Banyak hal ajaib terjadi saat haji yang kualami. Sampai sekarangpun aku masih berpikir, sebenarnya apa rencana Allah memperlihatkan semua itu padaku. Yang pertama, temperamen orang akan tetap terlihat aslinya disana, jika tidak ada niat memperbaikinya. Saat itu tempat menginapku di Mekah di maktab Misfallah, lantai 10. Saat akan naik lift, penuh, aku bersama teman2 sekamar, naik seorang bapak masih memegang rokok. Tentu saja kutegur, di dalam lift loh, kalau diluar ruangan masih masuk akal. Asapnya? Tur nek keslomot piye? "Pak, mbok tolong rokoknya dimatikan dulu, di dalam lift ini", kataku. Ee, tanpa disangka bapak ini malah marah, sambil teriak nengok ke belakang dia nanya, "Siapa yang berani larang saya? Mau saya bacok?". Aduh, langsung saja temen sekamar yang disebelah pegang tanganku dan berucap, "Udah bu, diam aja". Ya memang diam aku, shock.

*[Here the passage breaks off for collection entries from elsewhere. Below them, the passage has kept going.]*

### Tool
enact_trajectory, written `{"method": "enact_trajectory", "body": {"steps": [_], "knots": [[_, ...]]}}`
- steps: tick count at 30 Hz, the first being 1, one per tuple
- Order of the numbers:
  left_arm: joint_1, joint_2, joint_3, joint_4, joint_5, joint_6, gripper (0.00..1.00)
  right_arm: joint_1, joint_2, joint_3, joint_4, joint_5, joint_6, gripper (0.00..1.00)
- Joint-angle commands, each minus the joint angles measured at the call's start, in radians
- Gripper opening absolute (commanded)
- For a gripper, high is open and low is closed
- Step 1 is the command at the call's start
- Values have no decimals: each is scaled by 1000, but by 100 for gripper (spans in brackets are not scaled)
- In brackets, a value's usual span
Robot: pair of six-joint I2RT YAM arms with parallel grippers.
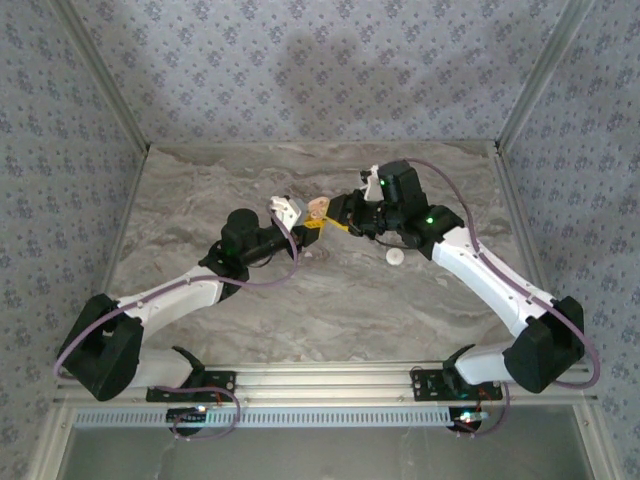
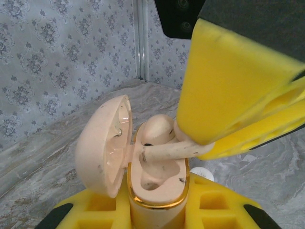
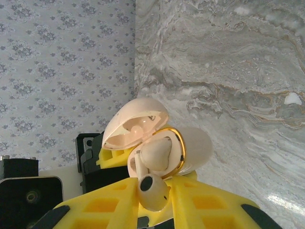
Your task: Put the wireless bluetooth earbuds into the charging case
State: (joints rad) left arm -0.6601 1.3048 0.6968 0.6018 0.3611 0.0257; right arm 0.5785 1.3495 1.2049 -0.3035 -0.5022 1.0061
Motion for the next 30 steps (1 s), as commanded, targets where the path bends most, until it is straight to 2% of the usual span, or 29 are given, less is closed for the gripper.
{"method": "enact_trajectory", "body": {"steps": [1, 10, 19, 23, 27, 30], "knots": [[-1, -32, 0, 2, 22, 17, 18, 3, -2, 1, 43, 2, 6, 25], [-2, -30, 0, -25, 18, 32, 18, 2, -30, 8, 17, 16, -10, 21], [0, -30, 0, -81, 28, 72, 18, 0, -57, 93, -191, 50, -169, 20], [8, -33, 6, -98, 70, 65, 18, -3, -56, 153, -353, 86, -359, 19], [37, -29, 17, -138, 159, 32, 19, -1, -53, 220, -501, 172, -634, 17], [55, -29, 38, -227, 233, 62, 19, 10, -46, 268, -586, 230, -862, 18]]}}
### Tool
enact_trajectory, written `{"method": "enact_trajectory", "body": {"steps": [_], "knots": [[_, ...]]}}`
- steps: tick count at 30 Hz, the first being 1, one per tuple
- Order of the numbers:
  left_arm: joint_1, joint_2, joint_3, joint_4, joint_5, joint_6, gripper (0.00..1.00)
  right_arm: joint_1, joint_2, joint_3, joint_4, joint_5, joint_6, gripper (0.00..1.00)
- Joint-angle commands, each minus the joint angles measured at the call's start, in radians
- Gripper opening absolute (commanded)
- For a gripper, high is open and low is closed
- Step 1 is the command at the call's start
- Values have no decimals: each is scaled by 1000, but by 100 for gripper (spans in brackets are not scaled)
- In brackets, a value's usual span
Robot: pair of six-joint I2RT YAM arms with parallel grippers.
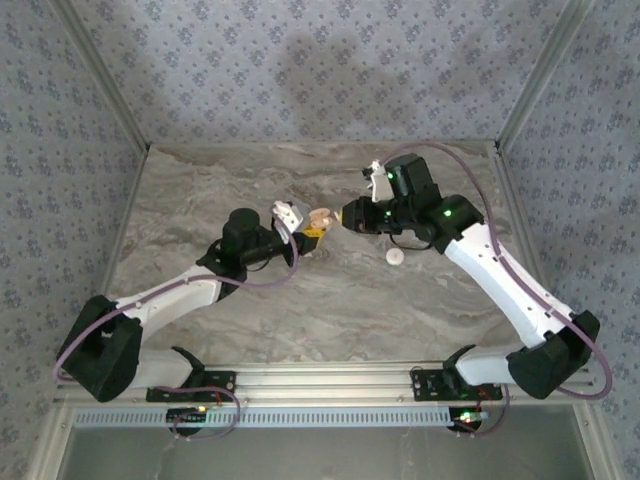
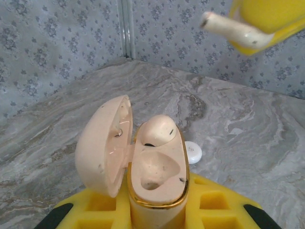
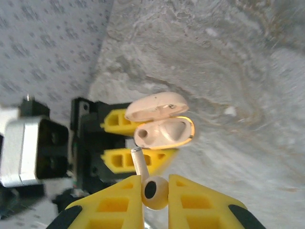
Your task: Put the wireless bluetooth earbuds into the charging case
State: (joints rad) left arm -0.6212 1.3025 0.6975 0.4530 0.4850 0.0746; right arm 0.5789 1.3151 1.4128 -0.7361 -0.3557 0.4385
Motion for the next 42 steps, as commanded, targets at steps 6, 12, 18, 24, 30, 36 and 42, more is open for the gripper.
{"method": "enact_trajectory", "body": {"steps": [6, 12, 18, 24, 30, 36, 42], "knots": [[26, 13, 182, -462, 255, 190, 19, 41, -13, 56, -178, 132, -627, 18], [34, 62, 290, -742, 356, 348, 19, 78, -39, -35, -70, 178, -824, 18], [34, 127, 359, -887, 464, 415, 19, 157, -78, -130, 67, 255, -1028, 18], [35, 168, 407, -989, 500, 475, 19, 230, -107, -197, 130, 345, -1207, 17], [35, 182, 426, -1023, 519, 503, 19, 283, -157, -304, 235, 410, -1391, 18], [35, 187, 436, -1036, 522, 515, 19, 316, -195, -352, 273, 401, -1508, 17], [31, 189, 440, -1050, 532, 530, 19, 340, -220, -401, 344, 383, -1607, 17]]}}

Yang kedua, keserakahan. Saat antri makan di Mina. Kami antri dengan tertib, semua, satu2, baik ibu2 maupun bapak2. Ohya, saya naik haji reguler ya, bukan plus, dan jalur mandiri (tidak melalui badan/yayasan haji). Ternyata beberapa orang belakang gak kebagian. Loh kok bisa? Usut punya usut, ada serombongan orang kelompok lain, provinsi lain, nyerobot didepan. Banyak orang lagi, bergerombol. Peladen yang bukan orang Indonesia, ngasih aja. Dan itu terjadi tidak hanya sekali loo. Yasudah, akhirnya kita putuskan, tidak ada antrian lagi, diambil oleh ketua kelompok masing2, dan di dus ditulis nama ketua kelompok, dan saat ambil harus menunjukkan nama di kartu haji.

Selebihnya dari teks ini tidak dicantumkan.